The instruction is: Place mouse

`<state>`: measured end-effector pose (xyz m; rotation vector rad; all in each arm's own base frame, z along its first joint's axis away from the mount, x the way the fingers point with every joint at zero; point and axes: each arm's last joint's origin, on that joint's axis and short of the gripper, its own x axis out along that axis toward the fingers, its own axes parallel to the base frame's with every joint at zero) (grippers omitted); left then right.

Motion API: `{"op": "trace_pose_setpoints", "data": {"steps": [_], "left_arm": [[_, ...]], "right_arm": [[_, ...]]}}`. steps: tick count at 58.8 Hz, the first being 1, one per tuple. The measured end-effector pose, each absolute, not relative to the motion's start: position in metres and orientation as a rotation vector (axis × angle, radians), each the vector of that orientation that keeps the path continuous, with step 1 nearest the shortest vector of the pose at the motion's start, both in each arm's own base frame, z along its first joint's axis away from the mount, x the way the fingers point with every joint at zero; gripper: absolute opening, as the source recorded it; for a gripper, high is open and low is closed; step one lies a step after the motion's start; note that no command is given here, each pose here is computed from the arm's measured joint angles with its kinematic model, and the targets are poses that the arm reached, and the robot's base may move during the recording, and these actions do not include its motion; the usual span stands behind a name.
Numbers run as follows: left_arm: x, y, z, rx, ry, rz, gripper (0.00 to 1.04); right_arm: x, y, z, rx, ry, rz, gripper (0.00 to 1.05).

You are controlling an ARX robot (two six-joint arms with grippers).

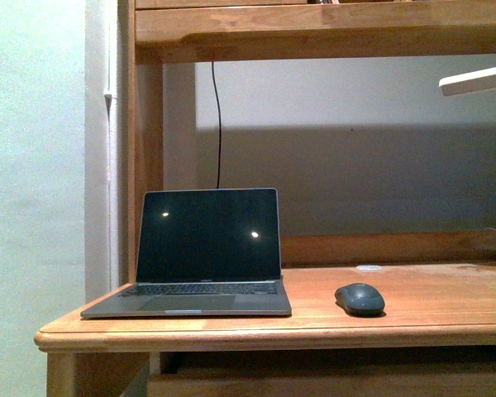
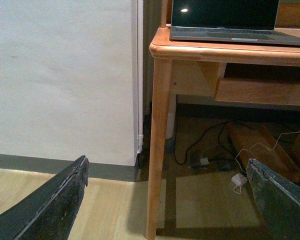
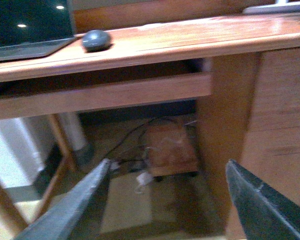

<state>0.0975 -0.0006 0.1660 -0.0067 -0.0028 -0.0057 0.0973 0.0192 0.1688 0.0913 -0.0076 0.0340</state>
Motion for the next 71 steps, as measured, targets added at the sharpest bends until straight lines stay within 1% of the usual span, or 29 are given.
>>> {"op": "trace_pose_setpoints", "data": {"steps": [4,6,7,12,16,17,22,23,42,46,48,49,56,60,63,64,71], "left_arm": [[0.098,-0.001,0.166,-0.007,-0.003,-0.006,0.97],[0.098,-0.001,0.166,-0.007,-0.003,-0.006,0.97],[0.098,-0.001,0.166,-0.007,-0.003,-0.006,0.97],[0.098,-0.001,0.166,-0.007,-0.003,-0.005,0.97],[0.098,-0.001,0.166,-0.007,-0.003,-0.005,0.97],[0.098,-0.001,0.166,-0.007,-0.003,-0.006,0.97],[0.098,-0.001,0.166,-0.007,-0.003,-0.005,0.97],[0.098,-0.001,0.166,-0.007,-0.003,-0.005,0.97],[0.098,-0.001,0.166,-0.007,-0.003,-0.006,0.97],[0.098,-0.001,0.166,-0.007,-0.003,-0.006,0.97],[0.098,-0.001,0.166,-0.007,-0.003,-0.006,0.97],[0.098,-0.001,0.166,-0.007,-0.003,-0.006,0.97],[0.098,-0.001,0.166,-0.007,-0.003,-0.006,0.97],[0.098,-0.001,0.166,-0.007,-0.003,-0.006,0.97],[0.098,-0.001,0.166,-0.007,-0.003,-0.006,0.97],[0.098,-0.001,0.166,-0.007,-0.003,-0.006,0.97],[0.098,-0.001,0.166,-0.007,-0.003,-0.006,0.97]], "right_arm": [[0.097,0.016,0.169,0.057,-0.008,0.012,0.58],[0.097,0.015,0.169,0.044,-0.008,0.011,0.51],[0.097,0.015,0.168,0.039,-0.008,0.013,0.49],[0.097,0.012,0.168,0.025,-0.009,0.012,0.33],[0.097,0.008,0.168,0.015,-0.006,0.043,0.21],[0.097,0.007,0.168,0.013,-0.006,0.039,0.19],[0.097,0.001,0.168,0.009,-0.009,0.000,0.04],[0.097,0.001,0.168,0.008,-0.009,0.001,0.02],[0.097,0.000,0.168,0.005,-0.009,0.002,0.03],[0.097,0.000,0.168,0.003,-0.009,0.002,0.15],[0.097,0.000,0.168,0.003,-0.009,0.002,0.24],[0.097,0.000,0.168,0.003,-0.009,0.002,0.26],[0.097,0.000,0.168,0.003,-0.009,0.002,0.48],[0.097,0.000,0.168,0.003,-0.009,0.002,0.59],[0.097,0.000,0.168,0.003,-0.009,0.002,0.69],[0.097,0.000,0.168,0.003,-0.009,0.002,0.71],[0.097,0.000,0.168,0.003,-0.009,0.002,0.92]]}}
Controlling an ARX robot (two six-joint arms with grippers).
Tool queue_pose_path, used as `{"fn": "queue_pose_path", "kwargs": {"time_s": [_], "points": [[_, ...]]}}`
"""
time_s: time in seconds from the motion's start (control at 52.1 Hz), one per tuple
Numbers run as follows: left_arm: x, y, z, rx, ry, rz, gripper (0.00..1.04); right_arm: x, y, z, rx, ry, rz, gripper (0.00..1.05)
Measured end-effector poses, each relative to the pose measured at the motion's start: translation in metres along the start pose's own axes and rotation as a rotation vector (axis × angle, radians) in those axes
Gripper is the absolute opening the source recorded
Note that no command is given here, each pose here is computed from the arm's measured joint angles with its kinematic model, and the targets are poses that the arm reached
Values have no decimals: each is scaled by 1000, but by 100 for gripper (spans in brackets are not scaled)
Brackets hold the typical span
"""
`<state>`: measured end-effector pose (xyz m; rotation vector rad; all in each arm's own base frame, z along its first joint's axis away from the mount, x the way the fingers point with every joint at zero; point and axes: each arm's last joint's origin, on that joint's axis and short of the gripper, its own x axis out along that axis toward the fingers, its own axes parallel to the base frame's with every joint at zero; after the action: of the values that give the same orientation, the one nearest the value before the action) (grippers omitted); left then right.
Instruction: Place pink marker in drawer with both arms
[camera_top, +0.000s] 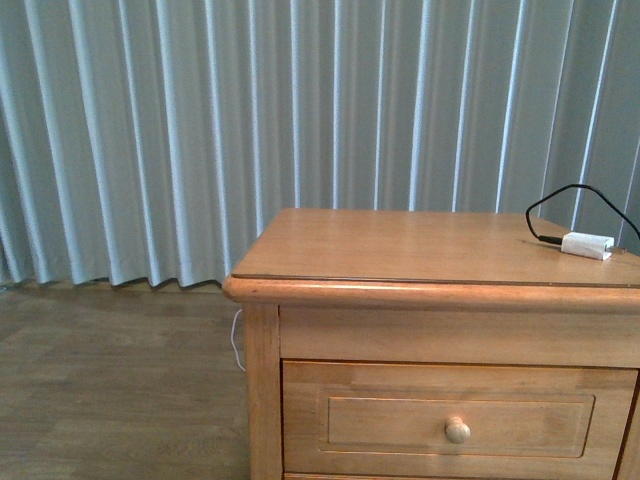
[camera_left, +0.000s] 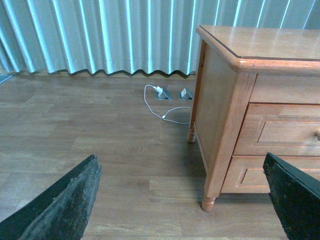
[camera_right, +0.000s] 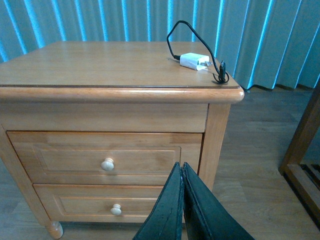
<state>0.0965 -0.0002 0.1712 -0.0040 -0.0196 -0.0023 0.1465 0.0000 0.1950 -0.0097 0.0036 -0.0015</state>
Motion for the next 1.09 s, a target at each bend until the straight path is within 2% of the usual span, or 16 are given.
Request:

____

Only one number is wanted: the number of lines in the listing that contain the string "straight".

2